“Papà, ti prego, non andare… La nonna mi porta in un posto segreto”, mi sussurrò mio figlio di sette anni, descrivendo una casa alta con una porta blu dove i bambini erano costretti a “fare delle cose” e a farsi fotografare. Senza dire una parola, annullai il mio viaggio a Chicago e seguii l’auto di mia suocera. Quando si fermarono davanti a quella casa, mi si gelò il sangue. Sfondai la porta a calci, preparandomi al peggio, ma ciò che vidi dentro distrusse tutto ciò che credevo di sapere.

La pistola. Emetteva impulsi a una frequenza studiata per indurre una paralisi neurologica momentanea. La vista mi si annebbiò e il pavimento sembrò inclinarsi di quarantacinque gradi. Caddi in ginocchio, la pistola mi scivolò di mano e sentii il cervello come se fosse schiacciato da una pressa idraulica.

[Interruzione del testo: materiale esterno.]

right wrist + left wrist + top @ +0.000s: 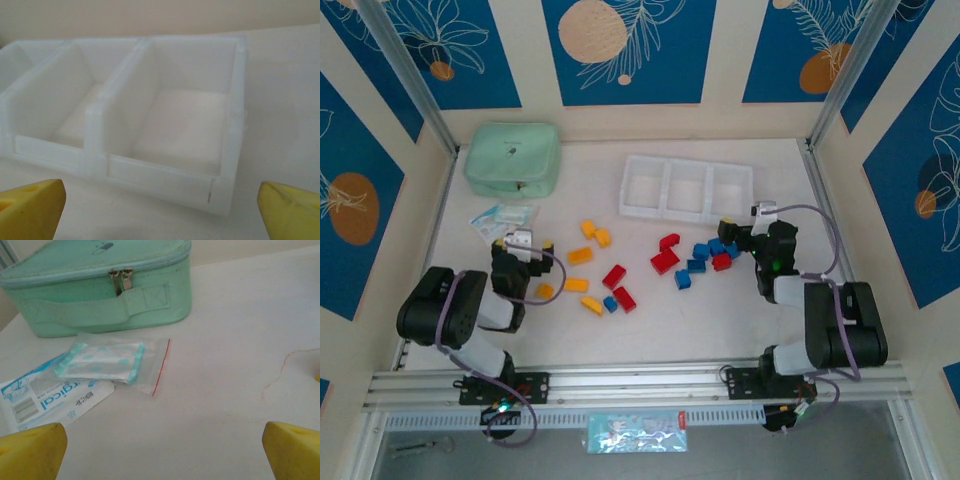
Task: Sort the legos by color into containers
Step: Pick up the lego from the center of the table.
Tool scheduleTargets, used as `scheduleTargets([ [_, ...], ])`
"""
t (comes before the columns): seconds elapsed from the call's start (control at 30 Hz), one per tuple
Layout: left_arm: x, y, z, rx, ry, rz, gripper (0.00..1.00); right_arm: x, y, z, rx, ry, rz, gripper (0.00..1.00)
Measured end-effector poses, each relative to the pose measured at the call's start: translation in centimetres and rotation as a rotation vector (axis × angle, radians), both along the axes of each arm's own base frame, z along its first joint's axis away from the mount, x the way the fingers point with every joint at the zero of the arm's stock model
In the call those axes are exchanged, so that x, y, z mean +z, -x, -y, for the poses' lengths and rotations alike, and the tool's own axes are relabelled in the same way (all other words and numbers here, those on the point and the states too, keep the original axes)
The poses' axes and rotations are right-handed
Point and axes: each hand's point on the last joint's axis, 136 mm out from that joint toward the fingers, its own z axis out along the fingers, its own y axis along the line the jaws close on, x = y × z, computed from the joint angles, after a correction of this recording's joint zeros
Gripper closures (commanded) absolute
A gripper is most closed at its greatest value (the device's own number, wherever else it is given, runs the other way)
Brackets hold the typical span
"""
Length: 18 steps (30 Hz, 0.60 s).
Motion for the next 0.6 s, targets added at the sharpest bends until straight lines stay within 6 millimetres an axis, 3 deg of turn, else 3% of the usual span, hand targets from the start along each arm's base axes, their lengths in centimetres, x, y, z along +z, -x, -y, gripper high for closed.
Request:
scheduleTargets([
  [0.23,5.5,-0.2,0.3,-0.018,0.018,0.122,0.00,2.7,1.1,1.0,-0.074,-0.050,0.018,0.01],
  [0.37,9.2,-0.7,0.6,-0.029,0.030,0.170,0.00,3.7,1.9,2.5,-0.170,-0.144,-0.018,0.01],
  [0.5,10.8,0.1,0.0,0.018,0.125,0.188,0.00,5.8,2.6,4.1,-0.242,-0.244,-0.010,0.01],
  [0.6,11.4,1.0,-0.8,0.072,0.211,0.173,0.00,5.6,3.4,4.8,-0.272,-0.336,-0.050,0.01],
])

Beatrice aveva commesso un errore fatale nel valutare il mio carattere. Aveva dato per scontato che, siccome ero suo “genero”, fossi un suo subordinato. Aveva dato per scontato che il mio “lavoro di guardia giurata” consistesse semplicemente nel sorvegliare i cancelli e installare telecamere per i ricchi.

Non sapeva che il mio “viaggio a Chicago” era una copertura per un’operazione sotto copertura di sei mesi che stavo conducendo con il Federal Medical Board.

Quando quattro guardie di sicurezza private in uniforme tattica nera emersero dall’ombra per arrestarmi, mi toccai l’orecchio. Premetti un piccolo interruttore sottocutaneo dietro il lobo: un tappo auricolare tattico e un soppressore neurale che mi ero impiantato anni prima per combattere in ambienti ad alto volume. La nausea causata dalla luce svanì. Il mondo tornò a fuoco.

Con un movimento fluido, feci scivolare le gambe della guardia più vicina, usai il suo corpo come scudo cinetico contro un’altra e neutralizzai una terza con un doppio colpo di proiettili tranquillanti non letali dalla pistola di riserva nella fondina alla caviglia. Non ero più solo un padre; ero diventato un osservatore professionista della violenza.

Raggiunsi la console principale e collegai l’unità “Evergreen” dell’azienda alla porta del server.

“Cosa stai facendo?” urlò Beatrice, scagliandosi contro il server, i suoi diamanti che tremavano mentre mi graffiava il braccio.

“Sto chiudendo i conti, Beatrice”, dissi, afferrandole il polso con una stretta che la fece sussultare. «Credeva che fossi impegnata con i clienti? Lavoro da mesi con un informatore del vostro dipartimento di ricerca e sviluppo. Conosco il protocollo Blue Door. So di altri tre bambini che avete “sponsorizzato” e che sono finiti in reparti psichiatrici privati ​​con danni ai lobi frontali perché non avevano la “struttura Sterling”.»

Indicai l’enorme schermo a parete. La velocità di trasmissione dei dati era al 90%.

«I dati non vanno solo al mio ufficio, Beatrice. Vengono trasmessi in diretta alla Divisione per i Diritti Umani dell’FBI, al Consiglio Medico Nazionale e a tutte le principali testate giornalistiche del paese.» Il mondo intero ti sta guardando mentre spieghi che tua nipote è una “risorsa biologica”, legata a una sedia di tortura sensoriale.

L’espressione di Beatrice passò dall’arroganza a un bianco spettrale e traslucido. Osservava lo schermo mentre lo Sterling Institute veniva smascherato in tempo reale. Il “Natale di Greenwich” veniva incenerito dai suoi stessi dati.

Colpo di scena: Il server emise un suono finale, trionfante: TRASFERIMENTO COMPLETATO. Ma mentre le sirene ululavano fuori, Beatrice lasciò sfuggire una risata sommessa e agghiacciante. “Hai salvato i dati, David. Ma ti sei dimenticato di controllare la sicurezza. Se questo laboratorio viene violato, il sistema di ventilazione rilascerà il gas di purificazione.” Andremo tutti insieme.

Capitolo 5: Estrazione dell’Anima
L’aria nella stanza si fece improvvisamente dolce: profumo di mandorle e ozono. Il gas purificatore.

Non mi feci prendere dal panico. Avevo quarantacinque secondi prima che la mia concentrazione diventasse fatale. Ignorai Beatrice, che si accasciò sulla sedia, fissando la sua eredità distrutta con un sorriso vuoto e terrificante. Corsi al centro della stanza e, con mani tremanti, strappai gli elettrodi dalla testa di Lily.

“Papà?” sussurrò, socchiudendo gli occhi.

“Ti ho presa, piccola peste. Trattieni il respiro. Proprio come ci siamo esercitati in piscina.”